Increases in physical activity through active travel have the potential to have large beneficial effects on populations, through both better health outcomes and reduced motorized traffic. However accurately identifying travel mode in large datasets is problematic. Here we provide an open source tool to quantify time spent stationary and in four travel modes(walking, cycling, train, motorised vehicle) from accelerometer measured physical activity data, combined with GPS and GIS data.
The Examining Neighbourhood Activities in Built Living Environments in London study evaluates the effect of the built environment on health behaviours, including physical activity. Participants wore accelerometers and GPS receivers on the hip for 7 days. We time-matched accelerometer and GPS, and then extracted data from the commutes of 326 adult participants, using stated commute times and modes, which were manually checked to confirm stated travel mode. This yielded examples of five travel modes: walking, cycling, motorised vehicle, train and stationary. We used this example data to train a gradient boosted tree, a form of supervised machine learning algorithm, on each data point (131,537 points), rather than on journeys. Accuracy during training was assessed using five-fold cross-validation. We also manually identified the travel behaviour of both 21 participants from ENABLE London (402,749 points), and 10 participants from a separate study (STAMP-2, 210,936 points), who were not included in the training data. We compared our predictions against this manual identification to further test accuracy and test generalisability.

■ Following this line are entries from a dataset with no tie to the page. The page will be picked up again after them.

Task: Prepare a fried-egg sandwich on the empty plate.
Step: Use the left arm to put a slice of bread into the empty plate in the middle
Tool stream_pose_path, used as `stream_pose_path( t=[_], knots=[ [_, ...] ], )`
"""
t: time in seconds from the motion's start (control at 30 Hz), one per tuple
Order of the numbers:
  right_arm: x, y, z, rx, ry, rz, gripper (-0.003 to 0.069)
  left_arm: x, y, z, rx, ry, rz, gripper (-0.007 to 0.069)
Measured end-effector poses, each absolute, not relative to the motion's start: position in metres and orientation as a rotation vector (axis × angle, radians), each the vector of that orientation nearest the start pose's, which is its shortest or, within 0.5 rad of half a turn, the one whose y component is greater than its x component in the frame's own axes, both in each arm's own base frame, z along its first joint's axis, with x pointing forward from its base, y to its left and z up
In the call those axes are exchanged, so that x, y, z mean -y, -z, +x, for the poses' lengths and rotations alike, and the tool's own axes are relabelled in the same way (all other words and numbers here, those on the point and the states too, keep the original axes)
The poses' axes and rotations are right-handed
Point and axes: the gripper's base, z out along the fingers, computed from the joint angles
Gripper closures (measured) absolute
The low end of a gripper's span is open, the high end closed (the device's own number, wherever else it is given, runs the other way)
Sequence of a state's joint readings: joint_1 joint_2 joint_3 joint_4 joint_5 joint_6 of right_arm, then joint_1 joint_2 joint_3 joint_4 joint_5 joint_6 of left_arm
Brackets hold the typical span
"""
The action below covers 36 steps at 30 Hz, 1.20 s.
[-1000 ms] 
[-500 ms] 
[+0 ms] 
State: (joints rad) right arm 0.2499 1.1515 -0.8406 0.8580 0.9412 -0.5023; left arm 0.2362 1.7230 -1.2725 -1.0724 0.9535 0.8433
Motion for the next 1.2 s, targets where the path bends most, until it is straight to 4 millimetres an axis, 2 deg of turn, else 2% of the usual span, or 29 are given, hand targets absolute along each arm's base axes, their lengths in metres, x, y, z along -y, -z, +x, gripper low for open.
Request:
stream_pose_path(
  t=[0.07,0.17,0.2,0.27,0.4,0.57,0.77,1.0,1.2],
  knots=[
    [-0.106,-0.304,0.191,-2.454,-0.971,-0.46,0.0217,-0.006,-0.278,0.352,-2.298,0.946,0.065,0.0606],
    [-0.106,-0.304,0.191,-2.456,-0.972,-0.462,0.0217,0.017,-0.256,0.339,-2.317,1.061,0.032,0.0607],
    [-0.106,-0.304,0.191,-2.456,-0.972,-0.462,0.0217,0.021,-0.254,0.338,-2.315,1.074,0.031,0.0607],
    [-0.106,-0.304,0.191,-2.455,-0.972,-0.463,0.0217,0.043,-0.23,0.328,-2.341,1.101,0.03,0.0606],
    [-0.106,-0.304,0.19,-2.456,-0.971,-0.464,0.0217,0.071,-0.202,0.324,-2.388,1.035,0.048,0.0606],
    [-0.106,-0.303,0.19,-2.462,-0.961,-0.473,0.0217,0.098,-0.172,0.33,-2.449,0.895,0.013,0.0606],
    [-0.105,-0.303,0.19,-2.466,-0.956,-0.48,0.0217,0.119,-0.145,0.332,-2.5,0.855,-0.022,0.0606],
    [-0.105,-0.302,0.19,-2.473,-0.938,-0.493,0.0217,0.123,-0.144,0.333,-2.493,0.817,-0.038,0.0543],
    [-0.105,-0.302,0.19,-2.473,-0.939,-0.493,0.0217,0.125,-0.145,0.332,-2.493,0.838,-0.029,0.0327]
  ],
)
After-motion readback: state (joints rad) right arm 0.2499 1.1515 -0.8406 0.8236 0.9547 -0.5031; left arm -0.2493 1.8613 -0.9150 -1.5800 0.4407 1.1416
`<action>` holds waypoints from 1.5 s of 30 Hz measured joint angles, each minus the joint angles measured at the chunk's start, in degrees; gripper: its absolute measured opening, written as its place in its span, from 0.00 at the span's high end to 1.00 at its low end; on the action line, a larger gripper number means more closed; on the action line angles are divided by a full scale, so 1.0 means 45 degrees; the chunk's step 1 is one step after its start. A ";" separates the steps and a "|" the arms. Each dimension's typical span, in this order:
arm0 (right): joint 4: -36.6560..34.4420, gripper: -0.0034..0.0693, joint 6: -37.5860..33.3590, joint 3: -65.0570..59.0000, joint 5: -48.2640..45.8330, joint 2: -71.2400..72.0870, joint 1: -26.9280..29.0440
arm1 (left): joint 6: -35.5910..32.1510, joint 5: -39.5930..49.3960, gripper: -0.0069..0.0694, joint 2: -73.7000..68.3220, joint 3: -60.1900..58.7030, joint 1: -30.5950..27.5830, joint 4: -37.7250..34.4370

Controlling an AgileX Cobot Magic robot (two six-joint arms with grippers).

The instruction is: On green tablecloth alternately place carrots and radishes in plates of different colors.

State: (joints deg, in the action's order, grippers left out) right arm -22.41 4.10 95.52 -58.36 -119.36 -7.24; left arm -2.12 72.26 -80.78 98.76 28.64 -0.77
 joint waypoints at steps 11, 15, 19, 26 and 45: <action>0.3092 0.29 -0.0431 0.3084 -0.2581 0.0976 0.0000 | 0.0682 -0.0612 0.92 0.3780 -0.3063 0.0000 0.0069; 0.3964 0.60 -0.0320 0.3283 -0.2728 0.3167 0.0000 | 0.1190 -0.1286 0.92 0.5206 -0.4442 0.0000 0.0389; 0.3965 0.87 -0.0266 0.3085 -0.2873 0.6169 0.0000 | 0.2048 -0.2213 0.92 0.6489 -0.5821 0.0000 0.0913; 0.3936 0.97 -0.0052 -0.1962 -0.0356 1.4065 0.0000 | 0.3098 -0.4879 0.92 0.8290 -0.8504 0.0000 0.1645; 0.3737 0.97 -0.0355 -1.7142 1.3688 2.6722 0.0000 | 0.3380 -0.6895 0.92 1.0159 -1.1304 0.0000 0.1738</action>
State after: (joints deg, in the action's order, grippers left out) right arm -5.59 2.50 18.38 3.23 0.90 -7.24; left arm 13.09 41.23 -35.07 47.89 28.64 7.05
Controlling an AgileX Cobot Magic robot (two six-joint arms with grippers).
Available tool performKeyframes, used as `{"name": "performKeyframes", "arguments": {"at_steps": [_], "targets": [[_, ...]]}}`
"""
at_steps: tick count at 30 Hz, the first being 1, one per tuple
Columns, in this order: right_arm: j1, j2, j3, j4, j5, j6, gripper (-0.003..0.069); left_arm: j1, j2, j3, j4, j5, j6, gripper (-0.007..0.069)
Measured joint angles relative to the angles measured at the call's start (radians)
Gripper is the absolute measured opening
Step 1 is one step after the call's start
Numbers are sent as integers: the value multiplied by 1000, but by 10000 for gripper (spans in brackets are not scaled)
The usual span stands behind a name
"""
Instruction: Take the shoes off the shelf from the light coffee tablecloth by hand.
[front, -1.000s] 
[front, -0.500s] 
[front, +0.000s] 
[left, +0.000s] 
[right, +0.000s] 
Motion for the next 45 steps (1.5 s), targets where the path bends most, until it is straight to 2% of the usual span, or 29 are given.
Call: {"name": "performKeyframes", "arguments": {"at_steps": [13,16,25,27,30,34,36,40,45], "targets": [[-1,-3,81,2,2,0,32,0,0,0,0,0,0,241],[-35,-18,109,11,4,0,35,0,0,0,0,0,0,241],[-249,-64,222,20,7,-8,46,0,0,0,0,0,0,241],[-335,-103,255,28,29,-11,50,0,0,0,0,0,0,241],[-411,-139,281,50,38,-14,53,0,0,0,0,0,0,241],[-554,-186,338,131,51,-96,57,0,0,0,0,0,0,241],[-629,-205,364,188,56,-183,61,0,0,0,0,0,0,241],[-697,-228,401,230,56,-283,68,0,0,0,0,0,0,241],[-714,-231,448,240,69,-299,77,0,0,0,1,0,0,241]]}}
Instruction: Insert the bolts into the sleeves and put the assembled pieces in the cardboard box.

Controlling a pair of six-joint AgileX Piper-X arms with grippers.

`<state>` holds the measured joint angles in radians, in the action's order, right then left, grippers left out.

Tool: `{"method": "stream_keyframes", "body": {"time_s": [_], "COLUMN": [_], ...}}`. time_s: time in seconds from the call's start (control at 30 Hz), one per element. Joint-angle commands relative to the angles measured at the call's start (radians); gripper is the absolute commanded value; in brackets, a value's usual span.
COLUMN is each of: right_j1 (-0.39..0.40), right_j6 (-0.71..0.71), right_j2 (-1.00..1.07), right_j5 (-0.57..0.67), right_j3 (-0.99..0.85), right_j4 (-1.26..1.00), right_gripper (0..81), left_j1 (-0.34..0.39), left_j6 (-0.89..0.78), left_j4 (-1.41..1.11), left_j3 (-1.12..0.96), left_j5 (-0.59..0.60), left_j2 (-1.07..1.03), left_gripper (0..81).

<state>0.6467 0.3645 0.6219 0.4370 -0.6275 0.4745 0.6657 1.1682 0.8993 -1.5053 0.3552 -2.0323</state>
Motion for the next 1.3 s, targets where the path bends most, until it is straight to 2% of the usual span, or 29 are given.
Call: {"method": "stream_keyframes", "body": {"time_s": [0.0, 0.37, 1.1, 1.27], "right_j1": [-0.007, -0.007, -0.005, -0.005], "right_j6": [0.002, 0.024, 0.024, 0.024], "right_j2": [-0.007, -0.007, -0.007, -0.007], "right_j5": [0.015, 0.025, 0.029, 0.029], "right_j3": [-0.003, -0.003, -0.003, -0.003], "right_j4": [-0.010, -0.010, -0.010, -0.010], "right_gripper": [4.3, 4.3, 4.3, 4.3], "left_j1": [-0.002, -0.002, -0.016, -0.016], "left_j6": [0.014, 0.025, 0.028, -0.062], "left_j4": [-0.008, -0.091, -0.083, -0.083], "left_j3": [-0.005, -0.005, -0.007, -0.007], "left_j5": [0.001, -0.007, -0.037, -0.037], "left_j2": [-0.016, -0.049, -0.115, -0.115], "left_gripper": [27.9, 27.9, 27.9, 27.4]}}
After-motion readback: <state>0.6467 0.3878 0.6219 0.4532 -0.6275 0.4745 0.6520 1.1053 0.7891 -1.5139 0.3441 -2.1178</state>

Applying the algorithm, we correctly identified travel mode 97.3% of the time in cross-validation (mean sensitivity 96.3%, mean active travel sensitivity 94.6%). We showed 96.0% agreement between manual identification and prediction of 21 individuals' travel modes (mean sensitivity 92.3%, mean active travel sensitivity 84.9%) and 96.5% agreement between the STAMP-2 study and predictions (mean sensitivity 85.5%, mean active travel sensitivity 78.9%).
We present a generalizable tool that identifies time spent stationary and time spent walking with very high precision, time spent in trains or vehicles with good precision, and time spent cycling with moderate precisionIn studies where both accelerometer and GPS data are available this tool complements analyses of physical activity, showing whether differences in PA may be explained by differences in travel mode. All code necessary to replicate, fit and predict to other datasets is provided to facilitate use by other researchers.